▸ **Task details**: Every line below between the line holding "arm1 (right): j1" and the line holding "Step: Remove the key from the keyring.", inclusive, should be repeated exactly, and all other lines omitted.

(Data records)
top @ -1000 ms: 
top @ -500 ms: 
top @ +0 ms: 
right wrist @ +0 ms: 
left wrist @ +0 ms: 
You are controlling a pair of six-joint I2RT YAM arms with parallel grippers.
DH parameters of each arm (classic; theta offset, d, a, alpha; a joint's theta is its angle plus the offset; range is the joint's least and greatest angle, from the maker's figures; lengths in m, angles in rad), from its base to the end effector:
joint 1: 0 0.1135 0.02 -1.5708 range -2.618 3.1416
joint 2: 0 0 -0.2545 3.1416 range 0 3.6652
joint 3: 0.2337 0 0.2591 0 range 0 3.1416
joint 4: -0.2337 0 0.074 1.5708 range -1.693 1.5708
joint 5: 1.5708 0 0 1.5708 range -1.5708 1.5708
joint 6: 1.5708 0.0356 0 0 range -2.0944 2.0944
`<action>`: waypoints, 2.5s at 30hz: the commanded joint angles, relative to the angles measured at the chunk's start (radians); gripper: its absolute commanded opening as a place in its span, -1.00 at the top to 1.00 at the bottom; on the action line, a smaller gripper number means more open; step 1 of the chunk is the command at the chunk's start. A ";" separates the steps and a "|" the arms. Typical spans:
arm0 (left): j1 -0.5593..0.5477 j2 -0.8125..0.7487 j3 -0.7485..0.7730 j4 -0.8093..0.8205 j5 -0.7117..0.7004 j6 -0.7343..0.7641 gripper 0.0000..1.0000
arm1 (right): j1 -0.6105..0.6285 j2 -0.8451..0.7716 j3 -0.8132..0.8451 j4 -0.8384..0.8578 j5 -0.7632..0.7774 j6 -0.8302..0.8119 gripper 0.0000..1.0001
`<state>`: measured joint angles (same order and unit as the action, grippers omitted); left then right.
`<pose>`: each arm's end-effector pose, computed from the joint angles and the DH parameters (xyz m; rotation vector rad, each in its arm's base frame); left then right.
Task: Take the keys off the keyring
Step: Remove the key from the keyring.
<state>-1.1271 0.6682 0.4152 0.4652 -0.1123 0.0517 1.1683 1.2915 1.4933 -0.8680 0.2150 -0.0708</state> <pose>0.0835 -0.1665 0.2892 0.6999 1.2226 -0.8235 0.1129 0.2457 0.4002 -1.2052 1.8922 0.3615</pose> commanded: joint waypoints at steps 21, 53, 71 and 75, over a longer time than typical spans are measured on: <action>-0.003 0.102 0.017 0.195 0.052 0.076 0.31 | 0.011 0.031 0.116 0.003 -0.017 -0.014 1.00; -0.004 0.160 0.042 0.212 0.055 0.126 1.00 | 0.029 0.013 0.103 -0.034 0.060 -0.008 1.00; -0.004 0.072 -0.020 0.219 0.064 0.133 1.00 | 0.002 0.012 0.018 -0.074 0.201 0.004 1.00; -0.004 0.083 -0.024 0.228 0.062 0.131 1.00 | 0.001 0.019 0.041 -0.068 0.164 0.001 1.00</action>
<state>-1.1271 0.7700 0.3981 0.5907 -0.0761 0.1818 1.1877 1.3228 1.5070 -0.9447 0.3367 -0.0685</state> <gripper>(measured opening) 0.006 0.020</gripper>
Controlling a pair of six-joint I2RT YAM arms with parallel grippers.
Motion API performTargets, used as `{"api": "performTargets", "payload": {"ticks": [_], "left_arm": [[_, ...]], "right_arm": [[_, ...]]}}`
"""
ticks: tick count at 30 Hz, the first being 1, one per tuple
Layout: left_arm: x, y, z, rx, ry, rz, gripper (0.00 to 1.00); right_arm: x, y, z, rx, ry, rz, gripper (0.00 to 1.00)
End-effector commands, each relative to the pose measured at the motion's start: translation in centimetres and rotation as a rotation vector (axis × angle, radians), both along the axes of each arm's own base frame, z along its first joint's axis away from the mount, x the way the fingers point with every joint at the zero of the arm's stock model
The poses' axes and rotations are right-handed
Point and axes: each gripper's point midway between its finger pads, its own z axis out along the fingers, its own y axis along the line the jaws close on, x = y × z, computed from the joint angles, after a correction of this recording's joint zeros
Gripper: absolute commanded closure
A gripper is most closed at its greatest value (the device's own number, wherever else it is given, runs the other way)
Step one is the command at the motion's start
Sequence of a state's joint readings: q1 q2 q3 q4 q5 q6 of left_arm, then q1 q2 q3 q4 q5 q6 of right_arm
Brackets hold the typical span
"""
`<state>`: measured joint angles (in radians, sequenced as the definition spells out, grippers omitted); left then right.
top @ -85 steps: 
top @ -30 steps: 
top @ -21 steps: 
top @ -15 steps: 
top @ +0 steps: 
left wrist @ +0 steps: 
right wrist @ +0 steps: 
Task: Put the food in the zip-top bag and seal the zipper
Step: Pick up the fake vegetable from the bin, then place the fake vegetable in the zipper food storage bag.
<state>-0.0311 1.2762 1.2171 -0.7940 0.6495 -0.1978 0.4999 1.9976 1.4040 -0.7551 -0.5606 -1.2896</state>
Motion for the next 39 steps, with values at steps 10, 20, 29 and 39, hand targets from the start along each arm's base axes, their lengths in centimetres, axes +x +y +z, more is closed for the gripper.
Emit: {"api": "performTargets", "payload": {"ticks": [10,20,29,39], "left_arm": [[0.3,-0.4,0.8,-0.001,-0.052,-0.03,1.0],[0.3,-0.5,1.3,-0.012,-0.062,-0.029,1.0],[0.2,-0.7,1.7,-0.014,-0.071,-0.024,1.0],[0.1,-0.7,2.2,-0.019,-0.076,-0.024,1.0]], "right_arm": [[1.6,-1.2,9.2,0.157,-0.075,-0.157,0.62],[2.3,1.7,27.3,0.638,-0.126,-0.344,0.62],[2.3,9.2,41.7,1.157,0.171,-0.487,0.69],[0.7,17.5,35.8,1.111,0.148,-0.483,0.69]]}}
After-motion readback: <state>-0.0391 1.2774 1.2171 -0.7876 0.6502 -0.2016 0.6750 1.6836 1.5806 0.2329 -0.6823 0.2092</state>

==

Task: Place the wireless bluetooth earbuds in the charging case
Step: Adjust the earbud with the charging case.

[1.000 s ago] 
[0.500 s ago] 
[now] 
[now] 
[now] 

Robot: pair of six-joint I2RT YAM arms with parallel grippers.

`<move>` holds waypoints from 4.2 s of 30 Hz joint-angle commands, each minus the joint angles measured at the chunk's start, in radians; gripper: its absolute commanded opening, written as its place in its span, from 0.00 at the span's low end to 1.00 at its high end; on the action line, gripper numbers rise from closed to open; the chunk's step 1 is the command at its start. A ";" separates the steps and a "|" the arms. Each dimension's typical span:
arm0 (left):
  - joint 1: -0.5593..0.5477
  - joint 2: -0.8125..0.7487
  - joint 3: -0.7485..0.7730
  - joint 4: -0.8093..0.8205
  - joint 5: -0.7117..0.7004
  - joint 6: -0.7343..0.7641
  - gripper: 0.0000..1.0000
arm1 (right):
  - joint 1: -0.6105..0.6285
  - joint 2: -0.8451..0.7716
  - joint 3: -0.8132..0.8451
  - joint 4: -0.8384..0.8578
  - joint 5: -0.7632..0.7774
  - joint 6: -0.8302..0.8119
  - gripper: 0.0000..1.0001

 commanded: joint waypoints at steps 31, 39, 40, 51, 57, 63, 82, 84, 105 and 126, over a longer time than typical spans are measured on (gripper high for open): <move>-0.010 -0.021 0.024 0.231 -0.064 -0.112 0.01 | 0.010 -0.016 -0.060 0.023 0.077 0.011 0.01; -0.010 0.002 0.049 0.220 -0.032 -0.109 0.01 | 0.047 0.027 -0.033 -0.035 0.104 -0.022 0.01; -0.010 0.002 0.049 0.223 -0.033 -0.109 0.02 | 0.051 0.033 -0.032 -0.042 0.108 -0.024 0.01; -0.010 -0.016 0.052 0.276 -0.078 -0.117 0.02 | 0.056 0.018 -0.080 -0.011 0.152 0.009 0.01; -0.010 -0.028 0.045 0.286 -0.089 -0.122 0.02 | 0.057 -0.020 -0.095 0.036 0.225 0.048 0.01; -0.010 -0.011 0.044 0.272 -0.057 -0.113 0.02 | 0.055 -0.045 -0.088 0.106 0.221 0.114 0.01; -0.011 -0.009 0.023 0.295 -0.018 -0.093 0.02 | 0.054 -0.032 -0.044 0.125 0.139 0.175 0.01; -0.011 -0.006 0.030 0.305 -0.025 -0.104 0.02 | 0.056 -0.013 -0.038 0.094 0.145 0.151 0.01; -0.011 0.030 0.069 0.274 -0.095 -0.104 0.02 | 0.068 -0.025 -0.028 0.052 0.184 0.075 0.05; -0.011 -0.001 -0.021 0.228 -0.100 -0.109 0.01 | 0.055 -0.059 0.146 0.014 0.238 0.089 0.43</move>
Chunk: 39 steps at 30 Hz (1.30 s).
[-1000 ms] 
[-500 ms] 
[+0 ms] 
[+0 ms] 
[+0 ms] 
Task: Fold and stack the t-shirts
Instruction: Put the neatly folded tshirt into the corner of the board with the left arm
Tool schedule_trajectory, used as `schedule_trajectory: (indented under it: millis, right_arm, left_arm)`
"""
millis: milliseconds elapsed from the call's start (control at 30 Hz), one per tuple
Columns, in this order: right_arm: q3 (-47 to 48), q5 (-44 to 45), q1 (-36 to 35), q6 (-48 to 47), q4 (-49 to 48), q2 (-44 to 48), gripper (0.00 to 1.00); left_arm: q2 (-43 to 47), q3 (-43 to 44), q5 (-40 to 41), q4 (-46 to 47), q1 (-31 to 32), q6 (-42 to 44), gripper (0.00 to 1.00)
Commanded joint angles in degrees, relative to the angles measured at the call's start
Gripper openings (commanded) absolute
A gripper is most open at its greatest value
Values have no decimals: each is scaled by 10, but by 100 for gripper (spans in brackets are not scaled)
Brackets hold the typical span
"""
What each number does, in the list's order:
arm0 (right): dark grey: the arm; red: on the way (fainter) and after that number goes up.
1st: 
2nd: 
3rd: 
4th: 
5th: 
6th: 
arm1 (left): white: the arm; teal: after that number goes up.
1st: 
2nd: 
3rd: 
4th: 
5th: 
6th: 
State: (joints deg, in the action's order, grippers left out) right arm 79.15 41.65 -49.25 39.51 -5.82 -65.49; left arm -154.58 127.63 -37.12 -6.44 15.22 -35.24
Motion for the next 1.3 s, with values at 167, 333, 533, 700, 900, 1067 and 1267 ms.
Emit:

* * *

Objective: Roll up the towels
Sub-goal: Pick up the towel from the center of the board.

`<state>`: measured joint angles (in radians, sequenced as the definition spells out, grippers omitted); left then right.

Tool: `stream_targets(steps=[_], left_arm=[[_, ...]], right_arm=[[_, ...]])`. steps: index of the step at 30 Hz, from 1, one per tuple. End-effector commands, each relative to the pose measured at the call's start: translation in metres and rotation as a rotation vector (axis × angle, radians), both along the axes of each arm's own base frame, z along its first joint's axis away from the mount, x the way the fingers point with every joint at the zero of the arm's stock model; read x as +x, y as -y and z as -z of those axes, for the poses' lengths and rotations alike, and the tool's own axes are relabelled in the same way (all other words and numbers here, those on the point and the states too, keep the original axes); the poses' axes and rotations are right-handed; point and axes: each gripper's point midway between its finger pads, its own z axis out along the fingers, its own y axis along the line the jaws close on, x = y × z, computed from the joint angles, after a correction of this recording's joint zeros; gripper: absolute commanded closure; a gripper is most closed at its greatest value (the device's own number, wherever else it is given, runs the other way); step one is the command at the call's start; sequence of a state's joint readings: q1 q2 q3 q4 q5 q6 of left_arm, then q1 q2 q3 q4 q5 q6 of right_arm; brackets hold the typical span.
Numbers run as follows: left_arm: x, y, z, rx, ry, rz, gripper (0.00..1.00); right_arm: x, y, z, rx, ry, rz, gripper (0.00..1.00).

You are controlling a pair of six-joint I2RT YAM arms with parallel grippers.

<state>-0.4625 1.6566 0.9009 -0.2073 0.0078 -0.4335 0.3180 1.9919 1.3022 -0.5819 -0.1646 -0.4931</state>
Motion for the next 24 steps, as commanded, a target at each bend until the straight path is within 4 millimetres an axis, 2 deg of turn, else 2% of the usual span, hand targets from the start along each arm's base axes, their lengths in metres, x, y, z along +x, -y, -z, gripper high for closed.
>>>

▸ **Result of the exercise**:
arm1 (right): j1 -0.6105..0.6285 j2 -0.8451..0.7716 j3 -0.8132..0.8451 j4 -0.8384..0.8578 j5 -0.7632..0.7774 j6 -0.8302..0.8119 gripper 0.0000..1.0001
`<state>`: measured joint angles (same order and unit as the action, grippers omitted); left then right.
`<pose>`: each arm's end-effector pose, computed from the joint angles and the DH parameters (xyz m; rotation vector rad, each in its arm's base frame); left then right.
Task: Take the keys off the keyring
Step: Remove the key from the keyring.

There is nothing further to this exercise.